Problem requirements -
Start with the first line of the data and end with the line that holds "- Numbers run"; write out each one exactly.
--
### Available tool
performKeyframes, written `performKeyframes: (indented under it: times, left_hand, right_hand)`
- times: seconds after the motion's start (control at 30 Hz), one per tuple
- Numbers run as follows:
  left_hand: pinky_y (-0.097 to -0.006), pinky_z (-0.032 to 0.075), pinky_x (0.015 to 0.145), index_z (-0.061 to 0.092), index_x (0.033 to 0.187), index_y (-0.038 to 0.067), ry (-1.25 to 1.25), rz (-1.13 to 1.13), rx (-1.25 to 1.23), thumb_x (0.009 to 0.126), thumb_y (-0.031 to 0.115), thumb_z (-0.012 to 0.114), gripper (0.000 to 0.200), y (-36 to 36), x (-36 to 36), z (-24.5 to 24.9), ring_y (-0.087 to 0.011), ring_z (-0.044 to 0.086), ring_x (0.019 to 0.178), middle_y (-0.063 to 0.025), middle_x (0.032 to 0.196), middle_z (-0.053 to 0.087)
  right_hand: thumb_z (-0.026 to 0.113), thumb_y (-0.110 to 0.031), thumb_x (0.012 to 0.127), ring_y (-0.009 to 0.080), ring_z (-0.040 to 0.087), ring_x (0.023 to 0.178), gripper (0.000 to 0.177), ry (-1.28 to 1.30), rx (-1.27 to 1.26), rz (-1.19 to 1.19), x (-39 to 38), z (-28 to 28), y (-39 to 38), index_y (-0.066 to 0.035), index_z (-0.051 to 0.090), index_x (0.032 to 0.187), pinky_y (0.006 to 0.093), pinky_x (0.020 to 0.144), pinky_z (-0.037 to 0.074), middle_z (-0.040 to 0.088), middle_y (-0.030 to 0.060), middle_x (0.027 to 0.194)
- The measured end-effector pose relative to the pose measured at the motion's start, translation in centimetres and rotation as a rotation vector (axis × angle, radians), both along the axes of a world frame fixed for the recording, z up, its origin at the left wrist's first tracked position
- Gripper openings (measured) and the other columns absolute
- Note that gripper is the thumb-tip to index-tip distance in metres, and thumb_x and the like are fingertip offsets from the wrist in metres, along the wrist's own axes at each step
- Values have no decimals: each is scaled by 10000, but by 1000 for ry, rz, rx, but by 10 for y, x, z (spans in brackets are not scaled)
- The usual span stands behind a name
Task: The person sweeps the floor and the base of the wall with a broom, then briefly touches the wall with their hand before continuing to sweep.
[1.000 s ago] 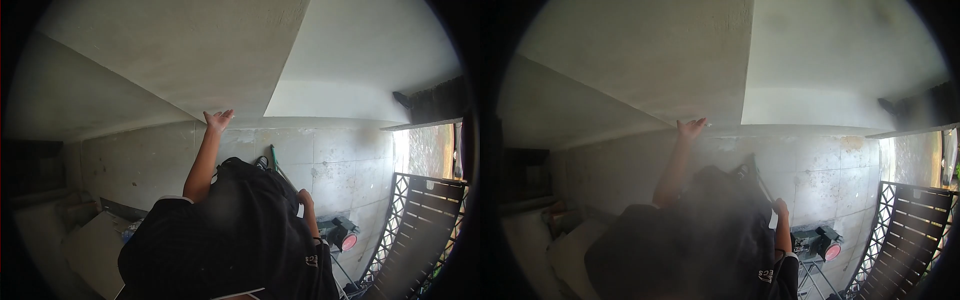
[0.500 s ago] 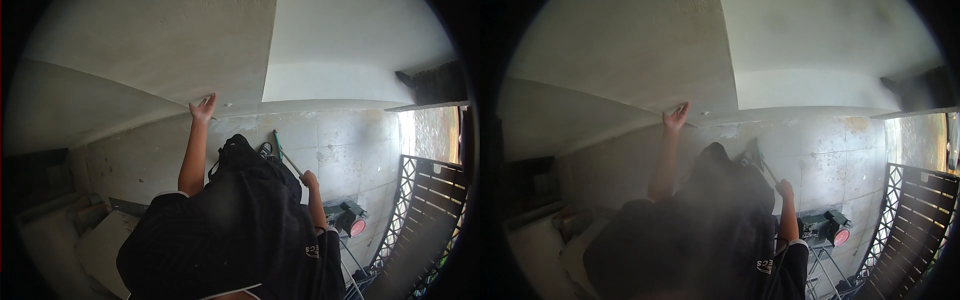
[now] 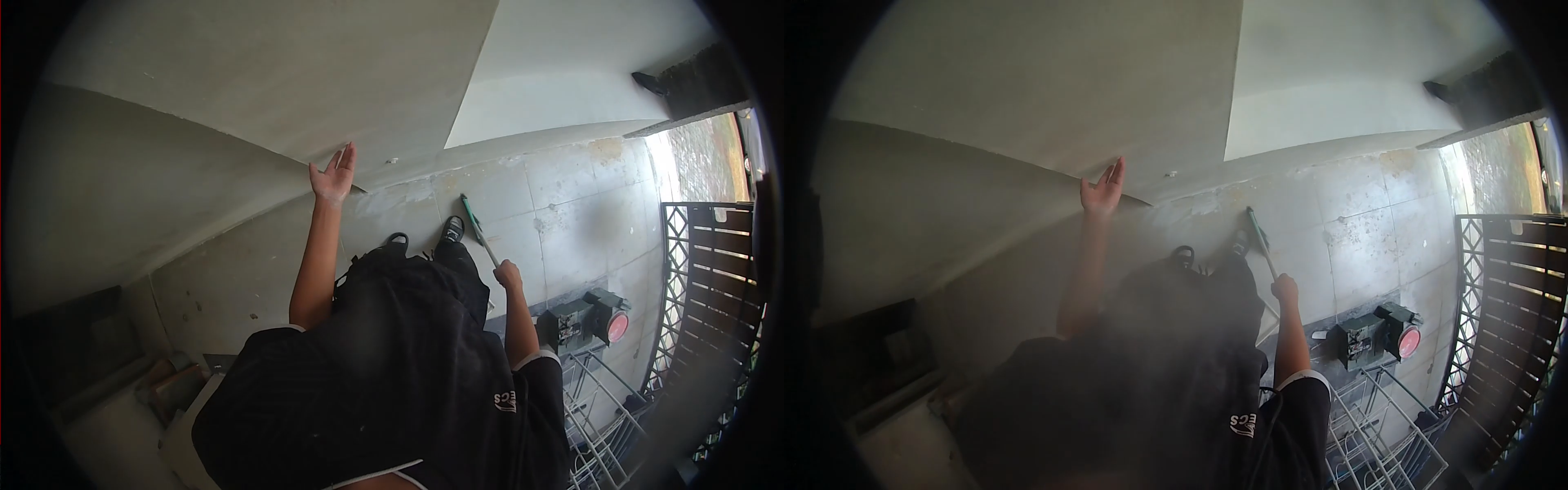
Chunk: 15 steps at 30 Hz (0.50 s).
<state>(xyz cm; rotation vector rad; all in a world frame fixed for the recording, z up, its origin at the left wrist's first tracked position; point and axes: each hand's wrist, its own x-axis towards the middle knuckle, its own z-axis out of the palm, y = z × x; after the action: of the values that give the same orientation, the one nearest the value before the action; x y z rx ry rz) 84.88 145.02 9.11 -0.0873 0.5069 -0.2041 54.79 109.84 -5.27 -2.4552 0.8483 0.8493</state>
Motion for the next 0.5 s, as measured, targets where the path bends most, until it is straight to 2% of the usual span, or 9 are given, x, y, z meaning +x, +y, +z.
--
Answer area -
### Available tool
performKeyframes, written `performKeyframes: (indented under it: times, left_hand, right_hand)`
- times: seconds after the motion's start (control at 30 Hz), one per tuple
- Numbers run as follows:

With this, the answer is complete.